Task requirements: Restate word for word the lines in the listing below, starting at the line containing "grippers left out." and ending at the line containing "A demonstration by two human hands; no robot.", both included; leave out the rest.

◆ ◆ ◆

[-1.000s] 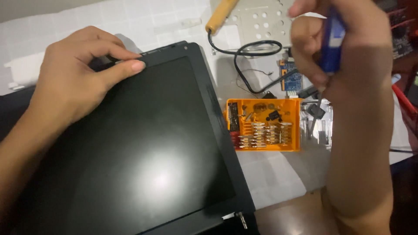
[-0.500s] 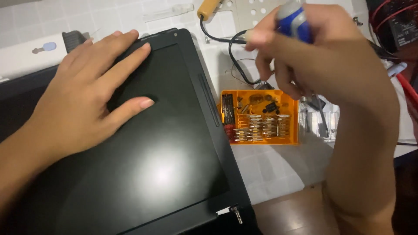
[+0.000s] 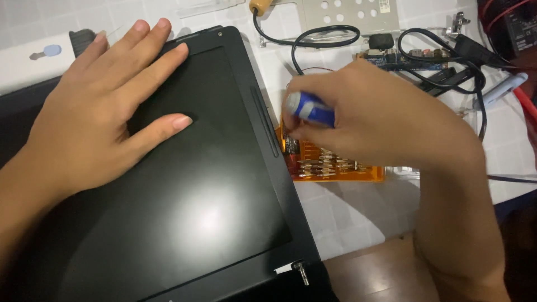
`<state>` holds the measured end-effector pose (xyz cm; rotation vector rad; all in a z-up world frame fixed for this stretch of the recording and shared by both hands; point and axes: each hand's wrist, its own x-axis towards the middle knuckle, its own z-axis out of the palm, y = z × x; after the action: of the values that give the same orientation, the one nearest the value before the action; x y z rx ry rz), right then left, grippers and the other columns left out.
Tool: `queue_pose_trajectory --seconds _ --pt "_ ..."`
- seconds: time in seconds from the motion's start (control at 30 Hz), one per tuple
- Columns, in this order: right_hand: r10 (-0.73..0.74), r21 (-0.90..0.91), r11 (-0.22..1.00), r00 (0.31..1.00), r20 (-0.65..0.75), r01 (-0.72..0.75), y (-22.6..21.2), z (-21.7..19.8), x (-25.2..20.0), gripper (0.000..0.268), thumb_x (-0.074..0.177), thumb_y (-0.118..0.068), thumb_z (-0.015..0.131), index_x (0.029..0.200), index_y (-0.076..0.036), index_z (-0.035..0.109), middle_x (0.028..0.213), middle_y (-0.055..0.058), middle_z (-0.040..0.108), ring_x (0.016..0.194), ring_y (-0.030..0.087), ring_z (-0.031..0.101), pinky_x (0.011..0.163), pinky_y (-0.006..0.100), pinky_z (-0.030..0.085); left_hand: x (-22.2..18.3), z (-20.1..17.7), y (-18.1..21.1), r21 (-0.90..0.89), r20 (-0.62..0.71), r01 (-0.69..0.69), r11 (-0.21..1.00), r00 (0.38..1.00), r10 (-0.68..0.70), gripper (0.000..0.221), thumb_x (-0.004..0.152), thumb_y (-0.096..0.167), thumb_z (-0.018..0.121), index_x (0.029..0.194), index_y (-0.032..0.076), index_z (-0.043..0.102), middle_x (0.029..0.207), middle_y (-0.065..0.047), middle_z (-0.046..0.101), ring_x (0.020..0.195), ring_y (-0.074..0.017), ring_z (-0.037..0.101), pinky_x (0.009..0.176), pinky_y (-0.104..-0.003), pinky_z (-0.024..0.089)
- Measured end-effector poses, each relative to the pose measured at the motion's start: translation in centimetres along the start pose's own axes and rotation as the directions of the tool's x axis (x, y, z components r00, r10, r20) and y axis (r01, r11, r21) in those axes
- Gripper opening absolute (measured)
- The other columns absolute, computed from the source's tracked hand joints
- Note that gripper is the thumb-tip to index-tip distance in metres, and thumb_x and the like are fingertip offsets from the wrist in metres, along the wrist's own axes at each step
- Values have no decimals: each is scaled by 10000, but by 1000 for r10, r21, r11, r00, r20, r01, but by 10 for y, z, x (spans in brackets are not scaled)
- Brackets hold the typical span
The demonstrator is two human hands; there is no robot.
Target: Disassembling a laptop screen by removing screws, prying the bezel, and cleaning the display panel.
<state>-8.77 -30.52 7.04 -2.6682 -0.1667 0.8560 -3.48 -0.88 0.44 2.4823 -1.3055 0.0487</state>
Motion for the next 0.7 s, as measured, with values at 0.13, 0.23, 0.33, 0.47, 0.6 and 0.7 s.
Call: queue_pose_trajectory --seconds 0.13,0.23,0.33,0.47,0.6,0.7 --pt "6 -139 990 999 37 -1 11 11 4 302 995 -371 637 767 -183 577 501 59 497 493 204 413 522 374 308 0 0 2 3 14 24 1000 1000 -24 678 1020 344 587 1583 -5 443 1659 -247 392 1532 -460 338 1160 -679 288" --pt "-43 -121 992 999 27 45 13 11 4 261 995 -348 628 782 -201 592 541 37 554 514 212 482 549 370 359 0 -1 2 -2 6 24 1000 1000 -24 675 1017 343 597 1576 -9 459 1656 -249 402 1534 -455 348 1147 -662 318" --pt "-33 -163 986 997 65 43 8 11 4 303 991 -373 636 753 -205 549 502 28 532 494 213 485 536 372 356 -1 0 0 5 -19 11 1000 1000 -11 665 1019 345 615 1572 2 477 1649 -240 425 1527 -451 385 1141 -646 350" --pt "-43 -167 985 997 61 52 6 15 4 248 1011 -328 546 790 -220 581 517 28 536 492 204 504 533 380 350 -1 0 -1 -1 -15 18 1000 1000 -18 671 1011 348 621 1574 15 471 1657 -222 408 1534 -429 369 1162 -614 341" --pt "-36 -183 983 999 -4 35 5 19 3 149 953 -242 534 1008 -300 660 568 73 627 557 299 600 534 453 405 0 -1 0 -7 -10 22 1000 1000 -22 669 1012 355 614 1571 18 471 1651 -223 414 1527 -434 376 1160 -605 337" --pt "-87 -214 973 996 -16 81 10 27 3 236 894 -279 631 1128 -311 647 672 99 708 665 374 669 551 509 460 -1 0 -2 2 -16 14 1000 1000 -14 672 1009 355 627 1572 20 476 1654 -218 417 1521 -441 395 1139 -597 364"
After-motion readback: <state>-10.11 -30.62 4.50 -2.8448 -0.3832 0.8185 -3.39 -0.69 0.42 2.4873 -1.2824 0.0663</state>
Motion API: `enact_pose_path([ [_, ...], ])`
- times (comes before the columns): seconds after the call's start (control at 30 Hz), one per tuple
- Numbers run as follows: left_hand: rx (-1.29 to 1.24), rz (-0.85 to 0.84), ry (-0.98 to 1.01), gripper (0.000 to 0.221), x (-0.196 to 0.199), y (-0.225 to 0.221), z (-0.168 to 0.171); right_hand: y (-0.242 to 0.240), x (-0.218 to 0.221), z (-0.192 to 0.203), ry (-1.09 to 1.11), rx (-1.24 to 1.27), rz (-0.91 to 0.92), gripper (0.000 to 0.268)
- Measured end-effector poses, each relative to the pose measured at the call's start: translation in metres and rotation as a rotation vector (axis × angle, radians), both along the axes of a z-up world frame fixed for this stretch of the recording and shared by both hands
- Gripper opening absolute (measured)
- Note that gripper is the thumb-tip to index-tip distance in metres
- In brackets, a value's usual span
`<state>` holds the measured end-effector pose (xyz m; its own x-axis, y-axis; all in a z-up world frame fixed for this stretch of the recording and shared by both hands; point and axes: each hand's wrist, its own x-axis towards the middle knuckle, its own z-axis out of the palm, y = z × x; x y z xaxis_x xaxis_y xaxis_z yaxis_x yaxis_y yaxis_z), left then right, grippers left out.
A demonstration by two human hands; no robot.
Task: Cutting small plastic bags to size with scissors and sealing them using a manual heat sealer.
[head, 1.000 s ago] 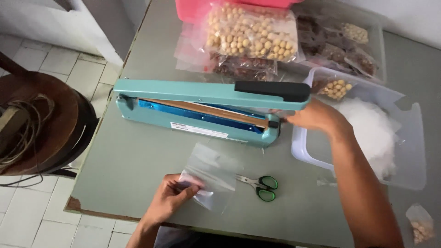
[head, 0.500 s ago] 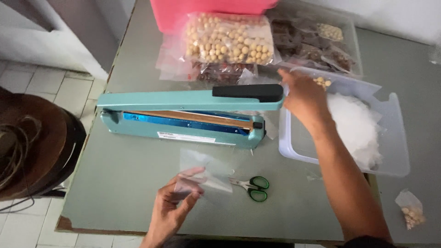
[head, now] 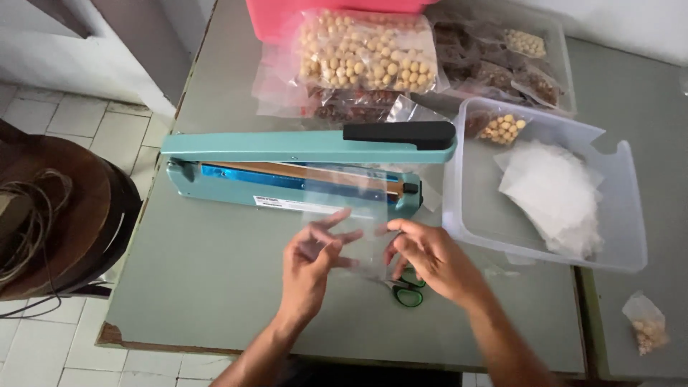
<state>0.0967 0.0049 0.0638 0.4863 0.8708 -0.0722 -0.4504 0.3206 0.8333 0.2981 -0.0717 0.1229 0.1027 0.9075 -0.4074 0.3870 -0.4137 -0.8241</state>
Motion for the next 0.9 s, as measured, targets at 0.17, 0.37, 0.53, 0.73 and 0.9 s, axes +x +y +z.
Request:
enact_pose_path([
  [0.17, -0.128, 0.017, 0.217, 0.022, 0.004, 0.010, 0.000, 0.009, -0.009, -0.028, 0.122, 0.178, -0.247, 0.025],
  [0.37, -0.057, -0.112, 0.414, 0.027, -0.003, 0.020, -0.006, 0.002, -0.021, -0.013, -0.015, 0.173, -0.285, 0.020],
  [0.53, -0.073, -0.159, 0.420, 0.031, 0.004, 0.018, -0.011, -0.003, -0.029, 0.035, -0.376, 0.096, -0.206, 0.019],
  [0.73, -0.058, -0.223, 0.475, 0.033, 0.007, 0.011, -0.013, 0.034, -0.032, 0.124, -0.941, 0.962, -0.055, 0.014],
  [0.9, -0.075, -0.210, 0.506, 0.030, 0.007, 0.009, -0.015, 0.135, -0.009, 0.137, -1.272, 1.071, 0.457, 0.024],
])
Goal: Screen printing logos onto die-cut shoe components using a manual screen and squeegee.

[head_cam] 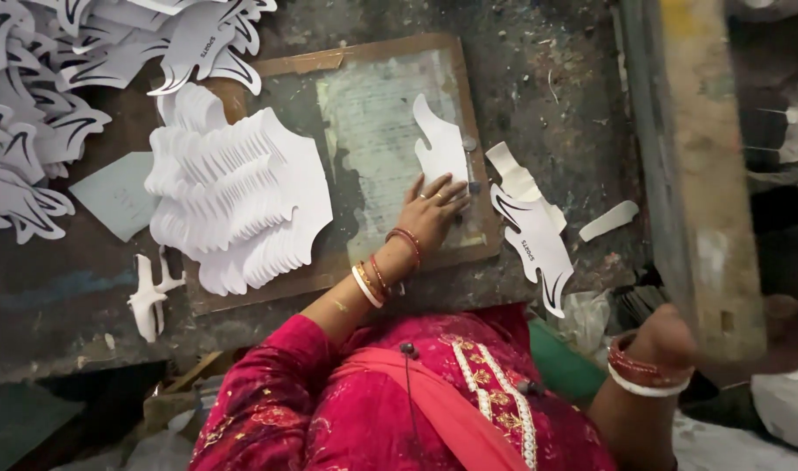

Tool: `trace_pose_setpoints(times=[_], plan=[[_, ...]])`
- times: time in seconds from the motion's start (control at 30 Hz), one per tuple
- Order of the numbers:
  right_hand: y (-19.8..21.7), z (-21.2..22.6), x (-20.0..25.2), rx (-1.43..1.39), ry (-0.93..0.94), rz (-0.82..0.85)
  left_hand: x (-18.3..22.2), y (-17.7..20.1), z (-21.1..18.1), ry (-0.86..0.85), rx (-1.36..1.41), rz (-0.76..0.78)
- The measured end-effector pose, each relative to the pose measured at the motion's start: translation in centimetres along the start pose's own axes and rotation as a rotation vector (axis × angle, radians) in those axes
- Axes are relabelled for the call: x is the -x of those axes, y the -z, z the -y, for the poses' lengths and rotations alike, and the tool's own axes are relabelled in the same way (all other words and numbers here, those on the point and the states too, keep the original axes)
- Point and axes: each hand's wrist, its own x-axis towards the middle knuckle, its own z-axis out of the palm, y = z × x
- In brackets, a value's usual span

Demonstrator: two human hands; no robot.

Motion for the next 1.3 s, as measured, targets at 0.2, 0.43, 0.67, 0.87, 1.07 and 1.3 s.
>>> trace_pose_setpoints(times=[0.2,0.43,0.67,0.87,1.07,1.3], plan=[[-0.6,2.0,2.4,-0.556,-0.024,0.095,3.9,9.6,-6.2,-0.016,0.392,0.172],[0.8,10.3,1.0,-1.255,0.135,0.682,12.8,11.2,-3.7,0.402,1.172,0.019],[0.7,7.1,1.0,-0.867,-0.131,0.92,10.2,18.4,-7.0,0.399,1.016,0.129],[-2.0,1.8,8.1,-1.238,-0.555,0.268,3.2,20.5,-10.3,-0.261,1.015,0.047],[-1.8,-0.3,2.5,-0.639,-0.329,-0.069,-0.5,5.3,-1.6,-0.067,0.052,-0.078],[-1.5,-0.8,2.3,-0.174,-0.184,-0.049,-1.5,4.5,-1.0,0.02,0.012,-0.11]])
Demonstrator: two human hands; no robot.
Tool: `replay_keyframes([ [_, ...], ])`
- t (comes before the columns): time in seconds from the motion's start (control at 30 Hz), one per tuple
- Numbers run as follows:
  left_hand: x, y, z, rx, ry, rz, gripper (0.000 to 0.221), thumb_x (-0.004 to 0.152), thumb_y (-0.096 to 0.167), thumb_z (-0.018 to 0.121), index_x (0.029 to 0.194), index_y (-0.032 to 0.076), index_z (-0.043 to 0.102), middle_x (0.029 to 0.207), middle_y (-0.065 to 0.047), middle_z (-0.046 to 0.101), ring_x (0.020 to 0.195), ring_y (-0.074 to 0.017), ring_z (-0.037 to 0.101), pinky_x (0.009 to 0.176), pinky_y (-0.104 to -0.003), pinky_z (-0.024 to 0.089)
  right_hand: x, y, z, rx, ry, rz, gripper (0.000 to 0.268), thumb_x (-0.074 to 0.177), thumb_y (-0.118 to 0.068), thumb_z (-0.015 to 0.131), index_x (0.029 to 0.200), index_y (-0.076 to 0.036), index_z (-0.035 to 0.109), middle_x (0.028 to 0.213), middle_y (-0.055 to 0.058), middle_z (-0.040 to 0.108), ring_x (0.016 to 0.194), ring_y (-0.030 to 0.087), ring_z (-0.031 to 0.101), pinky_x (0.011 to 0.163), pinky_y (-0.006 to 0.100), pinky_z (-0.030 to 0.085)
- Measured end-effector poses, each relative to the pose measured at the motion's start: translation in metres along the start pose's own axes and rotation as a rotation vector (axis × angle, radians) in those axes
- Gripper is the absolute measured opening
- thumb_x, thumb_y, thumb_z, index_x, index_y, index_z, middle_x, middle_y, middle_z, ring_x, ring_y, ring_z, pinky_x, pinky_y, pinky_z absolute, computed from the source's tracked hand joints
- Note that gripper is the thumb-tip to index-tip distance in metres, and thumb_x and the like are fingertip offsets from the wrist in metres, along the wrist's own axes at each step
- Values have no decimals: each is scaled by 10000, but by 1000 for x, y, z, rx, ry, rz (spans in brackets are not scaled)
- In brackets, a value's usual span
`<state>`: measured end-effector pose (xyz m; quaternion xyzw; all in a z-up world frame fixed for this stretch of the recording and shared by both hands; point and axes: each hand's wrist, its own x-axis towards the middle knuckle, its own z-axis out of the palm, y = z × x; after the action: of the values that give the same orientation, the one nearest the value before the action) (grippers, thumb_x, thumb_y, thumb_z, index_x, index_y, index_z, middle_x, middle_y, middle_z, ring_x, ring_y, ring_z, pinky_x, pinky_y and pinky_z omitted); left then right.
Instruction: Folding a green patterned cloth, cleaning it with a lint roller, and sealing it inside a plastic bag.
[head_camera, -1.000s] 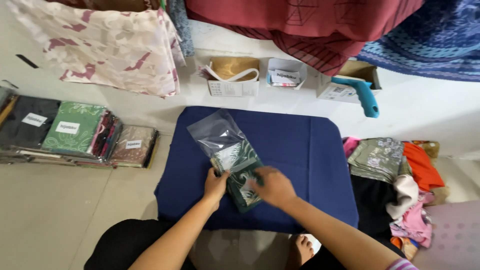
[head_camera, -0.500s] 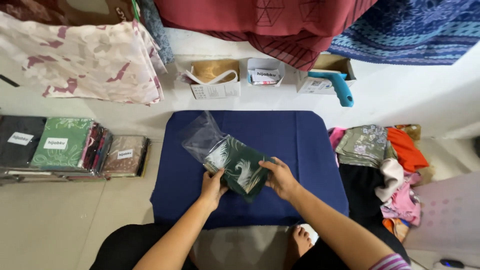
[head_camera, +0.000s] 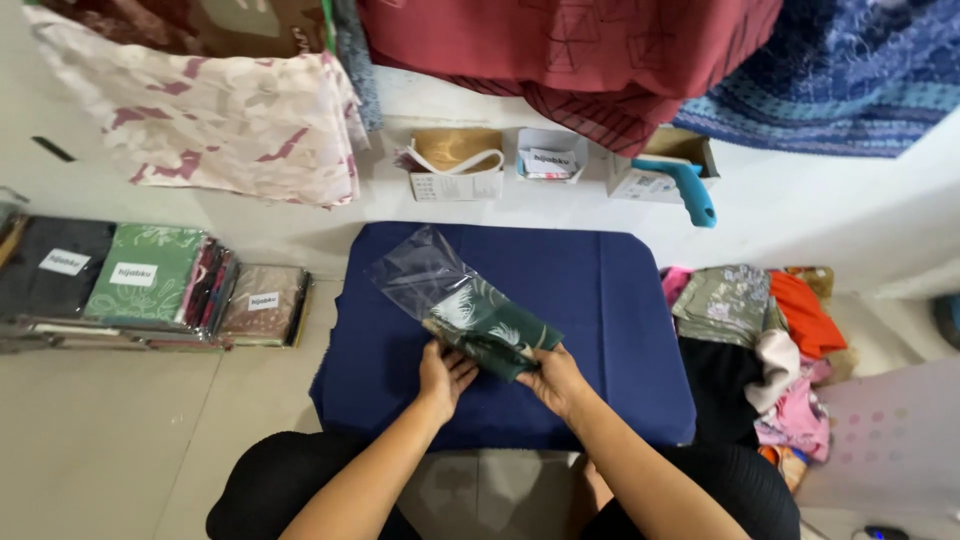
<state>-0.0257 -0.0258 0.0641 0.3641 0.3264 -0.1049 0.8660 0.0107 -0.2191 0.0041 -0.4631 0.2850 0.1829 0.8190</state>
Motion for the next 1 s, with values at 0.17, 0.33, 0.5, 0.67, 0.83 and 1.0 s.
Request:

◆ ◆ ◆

Answer to this task:
`<state>` holds the measured end-effector pose (xyz m; its own x-axis, y-axis; all in a z-up world frame fixed for this stretch of the recording and shared by both hands; point and axes: each hand's wrist, its own x-axis towards the middle knuckle, its own z-axis out of the palm, y = z × x; x y z xaxis_x xaxis_y xaxis_z yaxis_x yaxis_y yaxis_z), left then right, grippers left out.
A demonstration by two human hands; no robot.

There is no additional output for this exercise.